I'm in the minority here but I do think that if you decide to have children then one parent needs to be there to put them first. If no one is prepared to do that then why have kids? Like you say, that young bit is so fleeting - why miss it?

I can't clap hard enough at this 👏

Unfortunately, it's now the most ghastly thing ever to suggest it's naturally a mother that fits that role best.

We just pretend otherwise for cool points.

QuickPeachPoet · 04/10/2025 23:11

QPZM · 04/10/2025 22:58

I don't think any more women need to be reading misogynistic phrases like 'yummy mummy' or 'yummy mummying'.

Reducing mothers to their looks is something many women are tired of.

When I read this PP post and especially how she had used the 'ing' form, I didn't actually think of the way the type of women she is referring to look. More their insufferable smug behaviour (until it all goes wrong of course).

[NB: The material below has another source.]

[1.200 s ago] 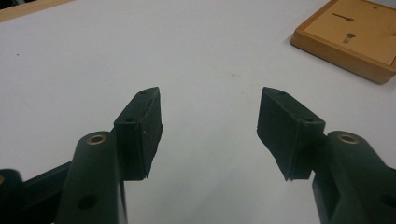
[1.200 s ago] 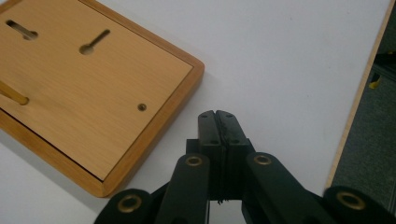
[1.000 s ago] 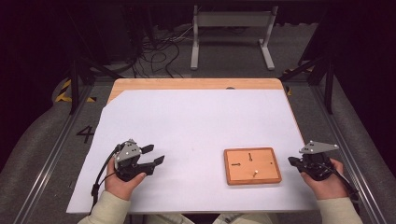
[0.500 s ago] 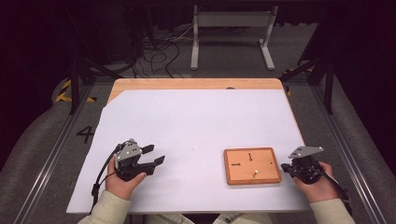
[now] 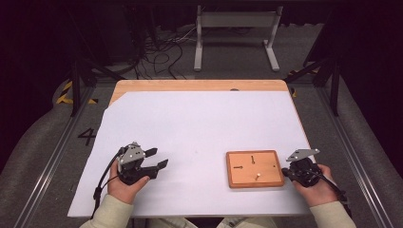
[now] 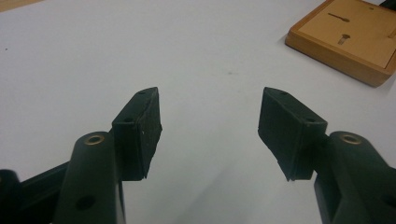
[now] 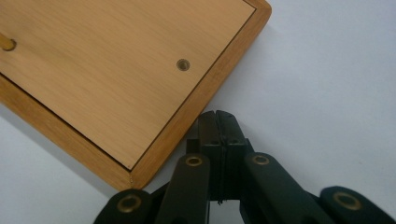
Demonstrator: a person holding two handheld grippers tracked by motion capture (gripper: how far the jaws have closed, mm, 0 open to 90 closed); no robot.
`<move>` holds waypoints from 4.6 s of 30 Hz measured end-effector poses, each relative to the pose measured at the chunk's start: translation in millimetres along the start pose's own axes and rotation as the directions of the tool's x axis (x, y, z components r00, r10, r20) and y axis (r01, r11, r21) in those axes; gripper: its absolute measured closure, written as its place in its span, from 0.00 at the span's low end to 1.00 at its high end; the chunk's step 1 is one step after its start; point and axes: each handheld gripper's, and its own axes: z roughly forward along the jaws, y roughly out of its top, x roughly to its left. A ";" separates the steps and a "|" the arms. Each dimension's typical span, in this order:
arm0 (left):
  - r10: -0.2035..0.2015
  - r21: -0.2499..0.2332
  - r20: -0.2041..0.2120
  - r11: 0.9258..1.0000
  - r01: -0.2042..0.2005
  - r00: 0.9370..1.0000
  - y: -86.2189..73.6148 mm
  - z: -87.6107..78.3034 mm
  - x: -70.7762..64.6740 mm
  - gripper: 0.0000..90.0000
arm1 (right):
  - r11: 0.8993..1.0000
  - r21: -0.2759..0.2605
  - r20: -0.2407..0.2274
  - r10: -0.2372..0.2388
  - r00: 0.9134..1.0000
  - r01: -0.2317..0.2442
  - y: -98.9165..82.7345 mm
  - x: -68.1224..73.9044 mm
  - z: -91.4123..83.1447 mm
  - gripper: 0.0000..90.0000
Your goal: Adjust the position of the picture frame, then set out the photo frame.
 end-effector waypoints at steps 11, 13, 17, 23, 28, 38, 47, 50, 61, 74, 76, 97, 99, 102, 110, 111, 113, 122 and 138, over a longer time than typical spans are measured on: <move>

Neodymium · 04/10/2025 23:14

I quit an extremely high paying, high risk job on an industrial site after I had kids, the long hours and weekends and nights just didn’t work for my family. Though this is probably because I was still the 100% caregiver to the kids in terms of managing the mental load particularly. I retrained as a teacher which I love but I do feel behind in terms of my career progression which means my pay is pretty low. By the time I get to the top of the scale it will be just about retirement time. Dh always positioned his job as the most important, despite being a workplace that was meant to offer flexibility. I earned considerably more than him in my first job and now considerably less. It definitely never felt like we were sharing the load with childcare ect.

Whosunreasonable · 04/10/2025 23:14

Well good for you. Every family is different.

Katemax82 · 04/10/2025 23:15

MidnightPatrol · 04/10/2025 22:48

I’m amazed you felt a lot of pressure to give it all up and be a SAHM - from where?

I’m 15 years or so behind you, and I don’t know any SAHMs. Not one.

That's because you haven't met me

DervlaGlass · 04/10/2025 23:18

What's the point of having kids if you don't want to spend time with them? (And who cleans the loo?)

Genuine questions I don't really care what other people do workwise as long as it's not illegal or harmful.